21

Is there a way that NotebookFind can be used to match string pattern expressions rather than just strings?

The documentation for NotebookFind states that only a string, box expression or complete cell can be used as the search term so my question is really whether or not pattern matching can be achieved through writing some additional code that wraps or replaces NotebookFind.

One obvious strategy would be to convert the notebook to a text representation using NotebookGet and then perform the pattern matching search on the text representation, but this is not ideal for my intended application because I would like any match that is found to be highlighted (by selecting it) much like NotebookFind already does.

Eventually I would like to build a replacement for Mathematica's built-in Search and Replace functionality. Two key enhancements that I hope to provide are:

  1. the ability to search and replace across all open notebooks in the front-end or all notebooks in a selected directory (which is not too difficult to accomplish) and

  2. the ability to search and replace using string pattern expressions.
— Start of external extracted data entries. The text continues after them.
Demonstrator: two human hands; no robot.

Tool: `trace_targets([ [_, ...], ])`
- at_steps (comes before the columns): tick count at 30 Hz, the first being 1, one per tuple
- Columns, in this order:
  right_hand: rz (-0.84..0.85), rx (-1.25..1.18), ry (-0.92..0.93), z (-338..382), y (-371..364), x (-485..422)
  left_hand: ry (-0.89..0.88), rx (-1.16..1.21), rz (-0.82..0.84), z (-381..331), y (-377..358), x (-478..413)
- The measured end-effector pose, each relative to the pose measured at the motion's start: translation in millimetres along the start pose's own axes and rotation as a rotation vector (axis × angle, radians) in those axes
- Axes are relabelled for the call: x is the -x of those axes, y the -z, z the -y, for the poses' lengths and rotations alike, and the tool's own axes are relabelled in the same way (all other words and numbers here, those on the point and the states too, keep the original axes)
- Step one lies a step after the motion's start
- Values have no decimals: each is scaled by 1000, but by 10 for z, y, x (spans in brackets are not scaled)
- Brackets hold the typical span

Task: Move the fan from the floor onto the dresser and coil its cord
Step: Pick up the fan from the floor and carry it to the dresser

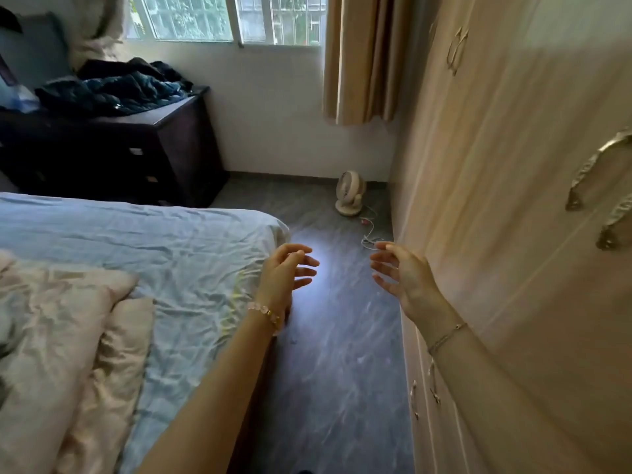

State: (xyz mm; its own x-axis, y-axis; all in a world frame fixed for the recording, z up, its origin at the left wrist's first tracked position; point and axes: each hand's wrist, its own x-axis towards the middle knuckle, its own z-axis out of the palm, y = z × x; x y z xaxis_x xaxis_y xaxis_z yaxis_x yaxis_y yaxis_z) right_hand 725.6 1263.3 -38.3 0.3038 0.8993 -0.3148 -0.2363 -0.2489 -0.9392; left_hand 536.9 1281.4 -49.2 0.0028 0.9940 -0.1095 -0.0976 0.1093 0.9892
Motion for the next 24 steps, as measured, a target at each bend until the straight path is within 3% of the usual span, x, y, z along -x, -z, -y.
trace_targets([
  [16, -83, -24, -59, 946, -732, -4314, 79, -14, 79, -117, -804, -4598],
  [24, -120, -65, -112, 1269, -991, -6157, 112, -38, 44, -190, -1079, -6416],
])
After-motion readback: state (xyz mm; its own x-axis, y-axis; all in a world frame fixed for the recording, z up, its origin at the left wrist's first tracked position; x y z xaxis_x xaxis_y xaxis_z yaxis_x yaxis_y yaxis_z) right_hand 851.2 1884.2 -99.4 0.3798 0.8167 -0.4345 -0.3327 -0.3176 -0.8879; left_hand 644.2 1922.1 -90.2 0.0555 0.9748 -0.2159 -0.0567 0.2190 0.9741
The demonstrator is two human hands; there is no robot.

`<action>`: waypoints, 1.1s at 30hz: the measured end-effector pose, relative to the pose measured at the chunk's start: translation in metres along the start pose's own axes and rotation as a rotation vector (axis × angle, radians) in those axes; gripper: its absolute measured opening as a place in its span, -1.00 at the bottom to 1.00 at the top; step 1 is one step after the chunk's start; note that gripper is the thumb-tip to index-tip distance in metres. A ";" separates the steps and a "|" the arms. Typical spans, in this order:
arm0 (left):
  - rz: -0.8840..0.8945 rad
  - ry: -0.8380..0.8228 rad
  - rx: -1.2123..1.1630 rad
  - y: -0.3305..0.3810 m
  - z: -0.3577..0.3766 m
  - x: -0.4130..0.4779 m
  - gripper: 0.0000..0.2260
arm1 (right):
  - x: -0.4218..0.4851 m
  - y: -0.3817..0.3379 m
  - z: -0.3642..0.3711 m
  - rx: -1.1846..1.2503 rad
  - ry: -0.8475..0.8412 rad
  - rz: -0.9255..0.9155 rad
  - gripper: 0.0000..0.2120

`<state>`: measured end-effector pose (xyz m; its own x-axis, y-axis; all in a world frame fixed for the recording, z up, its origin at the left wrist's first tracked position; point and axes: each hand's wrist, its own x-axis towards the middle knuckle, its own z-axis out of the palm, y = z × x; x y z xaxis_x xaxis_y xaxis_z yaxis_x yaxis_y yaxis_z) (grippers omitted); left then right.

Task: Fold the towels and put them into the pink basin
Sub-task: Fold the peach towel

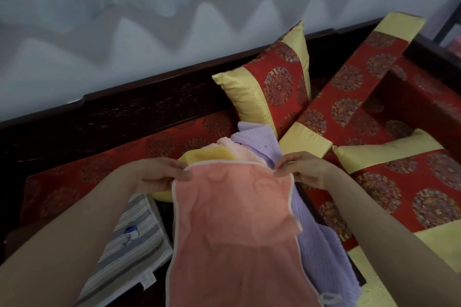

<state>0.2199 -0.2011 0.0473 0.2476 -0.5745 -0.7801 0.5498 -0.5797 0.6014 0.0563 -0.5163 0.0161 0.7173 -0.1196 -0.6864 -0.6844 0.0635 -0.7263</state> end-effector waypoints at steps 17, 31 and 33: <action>0.405 0.590 0.271 -0.032 -0.014 -0.008 -0.94 | -0.009 0.005 0.004 -0.422 0.473 -0.413 -0.76; 0.433 0.268 0.161 -0.025 0.005 -0.094 -0.56 | -0.102 -0.047 -0.011 -0.436 0.030 -0.456 -0.77; 0.456 0.176 0.226 -0.019 0.014 -0.119 -0.64 | -0.127 -0.060 -0.012 -0.524 -0.092 -0.468 -0.79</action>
<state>0.1684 -0.1298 0.1316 0.5622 -0.7025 -0.4363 0.1748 -0.4147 0.8930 0.0044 -0.5172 0.1469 0.9439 0.0682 -0.3231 -0.2572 -0.4619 -0.8488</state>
I realize that Workbench already offers these features. My goal is to enable users who prefer the notebook interface (rather than the .m editor promoted by Workbench) to continue developing complex multi-notebook packages from within the front-end.

Edit:

Celtschk proposes a strategy below in the comments that may provide a partial solution. One of the issues that is still not clear however is how to deal with surrounding context in a pattern match when returning to NotebookFind.

Perhaps the following example will help clarify the potential problem. Without digressing into the theory of formal grammars, let's say that we want our string pattern language to be powerful enough to express not just wildcard patterns but also surrounding context. Imagine in particular that we want to find each occurrence of the string pattern "foo?" in some notebook that is enclosed by a pair of parentheses (not necessarily immediately surrounding the "foo?" pattern). We can do that easily using standard Mathematica string pattern expressions by operating on the string representation of the notebook.

Let's now assume that there is one occurrence of "foo1" and two occurrences of "foo2" in the notebook, the latter of which is not surrounded at any distance by a pair of parentheses. How would we then exclude the second "foo2" from being found when we return to NotebookFind to search for "foo1" and "foo2"?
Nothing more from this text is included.